<<<<

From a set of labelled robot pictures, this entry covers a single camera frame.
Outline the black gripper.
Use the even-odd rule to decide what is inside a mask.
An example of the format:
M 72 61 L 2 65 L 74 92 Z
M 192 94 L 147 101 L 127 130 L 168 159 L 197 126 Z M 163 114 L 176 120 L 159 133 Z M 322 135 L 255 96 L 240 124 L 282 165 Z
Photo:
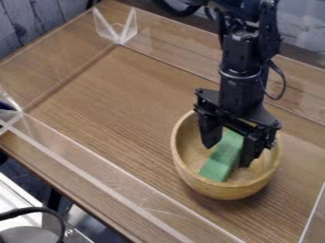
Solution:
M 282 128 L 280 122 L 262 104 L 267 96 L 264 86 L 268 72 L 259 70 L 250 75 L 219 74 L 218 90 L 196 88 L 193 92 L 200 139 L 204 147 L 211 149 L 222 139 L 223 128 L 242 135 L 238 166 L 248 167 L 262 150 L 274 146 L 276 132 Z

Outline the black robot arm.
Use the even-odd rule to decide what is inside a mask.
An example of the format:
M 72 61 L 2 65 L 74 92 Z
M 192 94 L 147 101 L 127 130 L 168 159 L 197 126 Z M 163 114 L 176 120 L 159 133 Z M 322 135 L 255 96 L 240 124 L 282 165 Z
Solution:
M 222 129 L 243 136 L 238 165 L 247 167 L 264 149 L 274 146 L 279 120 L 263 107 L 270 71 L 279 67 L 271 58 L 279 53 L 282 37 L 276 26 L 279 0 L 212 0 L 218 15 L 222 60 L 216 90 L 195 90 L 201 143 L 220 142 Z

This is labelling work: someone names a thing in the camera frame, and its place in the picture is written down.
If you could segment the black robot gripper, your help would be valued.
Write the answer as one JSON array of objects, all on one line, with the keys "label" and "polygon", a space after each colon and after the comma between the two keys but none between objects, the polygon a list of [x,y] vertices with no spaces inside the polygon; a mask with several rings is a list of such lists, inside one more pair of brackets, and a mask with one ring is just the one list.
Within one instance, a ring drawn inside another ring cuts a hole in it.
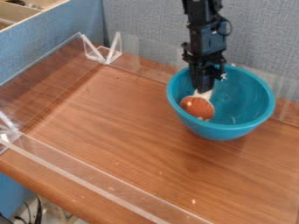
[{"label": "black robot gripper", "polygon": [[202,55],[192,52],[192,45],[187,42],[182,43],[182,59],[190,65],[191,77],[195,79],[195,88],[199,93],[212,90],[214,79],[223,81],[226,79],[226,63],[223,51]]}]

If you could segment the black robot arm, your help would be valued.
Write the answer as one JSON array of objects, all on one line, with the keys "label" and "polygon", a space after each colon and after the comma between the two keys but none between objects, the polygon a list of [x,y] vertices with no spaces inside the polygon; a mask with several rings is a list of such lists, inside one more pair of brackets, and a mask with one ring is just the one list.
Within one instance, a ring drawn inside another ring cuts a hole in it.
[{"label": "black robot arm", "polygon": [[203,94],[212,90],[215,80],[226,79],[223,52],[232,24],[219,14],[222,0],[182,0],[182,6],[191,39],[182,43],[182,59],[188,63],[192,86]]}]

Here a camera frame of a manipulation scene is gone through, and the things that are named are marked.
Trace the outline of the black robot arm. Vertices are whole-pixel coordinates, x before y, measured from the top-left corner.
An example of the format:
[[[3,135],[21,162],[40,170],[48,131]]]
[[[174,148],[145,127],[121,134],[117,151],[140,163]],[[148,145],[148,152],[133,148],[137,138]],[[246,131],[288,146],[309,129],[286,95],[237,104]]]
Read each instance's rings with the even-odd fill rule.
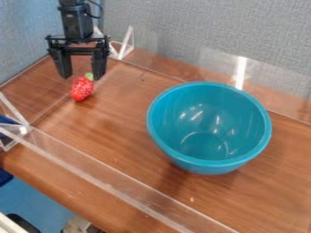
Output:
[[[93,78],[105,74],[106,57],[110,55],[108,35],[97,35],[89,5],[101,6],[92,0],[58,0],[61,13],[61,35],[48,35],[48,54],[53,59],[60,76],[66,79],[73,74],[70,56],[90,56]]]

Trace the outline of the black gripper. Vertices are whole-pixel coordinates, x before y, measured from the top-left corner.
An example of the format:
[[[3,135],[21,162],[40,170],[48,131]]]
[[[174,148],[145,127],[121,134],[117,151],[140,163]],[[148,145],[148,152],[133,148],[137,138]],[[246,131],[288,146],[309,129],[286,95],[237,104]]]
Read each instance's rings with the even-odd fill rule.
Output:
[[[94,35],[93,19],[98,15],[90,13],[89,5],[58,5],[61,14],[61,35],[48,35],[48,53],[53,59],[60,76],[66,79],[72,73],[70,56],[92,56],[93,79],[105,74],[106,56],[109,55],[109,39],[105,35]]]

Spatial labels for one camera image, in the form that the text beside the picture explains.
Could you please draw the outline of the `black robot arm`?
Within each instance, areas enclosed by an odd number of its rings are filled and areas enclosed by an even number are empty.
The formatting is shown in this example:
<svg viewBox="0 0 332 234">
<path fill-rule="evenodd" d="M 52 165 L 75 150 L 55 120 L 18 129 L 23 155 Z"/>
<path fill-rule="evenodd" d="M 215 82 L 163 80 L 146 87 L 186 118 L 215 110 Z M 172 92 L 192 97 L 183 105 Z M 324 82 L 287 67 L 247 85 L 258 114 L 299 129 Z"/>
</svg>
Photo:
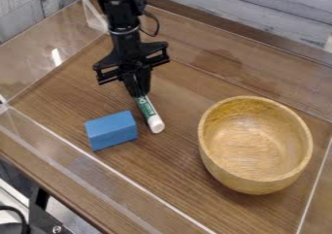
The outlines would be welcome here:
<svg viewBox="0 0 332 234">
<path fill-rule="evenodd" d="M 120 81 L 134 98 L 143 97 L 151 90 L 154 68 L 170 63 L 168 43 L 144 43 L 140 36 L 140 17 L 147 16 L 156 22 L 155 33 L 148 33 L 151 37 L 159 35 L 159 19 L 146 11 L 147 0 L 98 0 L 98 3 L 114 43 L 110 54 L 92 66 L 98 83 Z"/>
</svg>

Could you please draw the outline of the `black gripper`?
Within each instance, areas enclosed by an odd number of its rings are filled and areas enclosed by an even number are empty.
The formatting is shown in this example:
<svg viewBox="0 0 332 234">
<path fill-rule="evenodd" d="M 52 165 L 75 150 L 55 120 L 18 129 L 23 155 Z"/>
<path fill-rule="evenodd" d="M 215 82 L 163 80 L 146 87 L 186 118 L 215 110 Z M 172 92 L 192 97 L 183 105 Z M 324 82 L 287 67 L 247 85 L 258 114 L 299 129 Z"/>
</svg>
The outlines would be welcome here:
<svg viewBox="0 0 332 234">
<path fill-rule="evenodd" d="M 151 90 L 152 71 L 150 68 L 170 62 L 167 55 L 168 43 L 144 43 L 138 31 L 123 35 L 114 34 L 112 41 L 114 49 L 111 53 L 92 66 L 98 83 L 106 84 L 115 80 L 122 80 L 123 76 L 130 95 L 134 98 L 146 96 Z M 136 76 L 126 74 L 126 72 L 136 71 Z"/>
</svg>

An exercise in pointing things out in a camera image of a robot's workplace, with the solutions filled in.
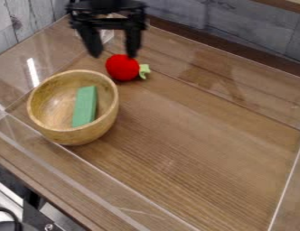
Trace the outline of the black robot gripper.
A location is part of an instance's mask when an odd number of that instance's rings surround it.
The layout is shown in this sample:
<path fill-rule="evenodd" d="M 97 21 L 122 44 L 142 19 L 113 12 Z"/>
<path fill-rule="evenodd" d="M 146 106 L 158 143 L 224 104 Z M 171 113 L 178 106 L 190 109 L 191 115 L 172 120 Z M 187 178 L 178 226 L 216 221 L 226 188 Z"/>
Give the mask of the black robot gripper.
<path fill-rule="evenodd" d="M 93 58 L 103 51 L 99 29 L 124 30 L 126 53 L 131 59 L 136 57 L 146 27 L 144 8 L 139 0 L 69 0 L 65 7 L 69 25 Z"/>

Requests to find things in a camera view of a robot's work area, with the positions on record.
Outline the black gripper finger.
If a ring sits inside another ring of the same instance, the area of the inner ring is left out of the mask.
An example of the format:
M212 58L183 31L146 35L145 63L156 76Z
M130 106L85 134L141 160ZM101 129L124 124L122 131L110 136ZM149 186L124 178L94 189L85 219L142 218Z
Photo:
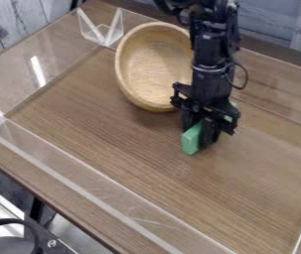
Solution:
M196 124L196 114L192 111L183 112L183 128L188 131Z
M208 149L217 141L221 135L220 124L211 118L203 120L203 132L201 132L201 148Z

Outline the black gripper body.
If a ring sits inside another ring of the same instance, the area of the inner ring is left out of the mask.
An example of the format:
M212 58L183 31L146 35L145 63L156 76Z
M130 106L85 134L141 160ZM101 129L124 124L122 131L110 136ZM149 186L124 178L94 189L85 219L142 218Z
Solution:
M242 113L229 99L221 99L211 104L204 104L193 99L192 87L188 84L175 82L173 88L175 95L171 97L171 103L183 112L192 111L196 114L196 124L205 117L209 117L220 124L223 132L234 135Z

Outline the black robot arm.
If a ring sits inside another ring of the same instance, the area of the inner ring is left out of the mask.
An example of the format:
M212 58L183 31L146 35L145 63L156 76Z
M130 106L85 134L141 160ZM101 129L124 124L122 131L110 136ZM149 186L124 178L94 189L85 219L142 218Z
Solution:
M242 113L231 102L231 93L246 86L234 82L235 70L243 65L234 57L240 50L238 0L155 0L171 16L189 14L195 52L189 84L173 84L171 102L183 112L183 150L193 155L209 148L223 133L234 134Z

>>>>

- Problem:
The answer must consist of every line above that holds the string "things", copied exactly.

- Task response:
Here a camera frame of a manipulation scene is gone through, and the things that are named are marked.
An exercise in pointing things out in a camera image of a robot's workplace, with the solutions filled in.
Requests to find things in a camera view of a robot's work area, with the positions on record.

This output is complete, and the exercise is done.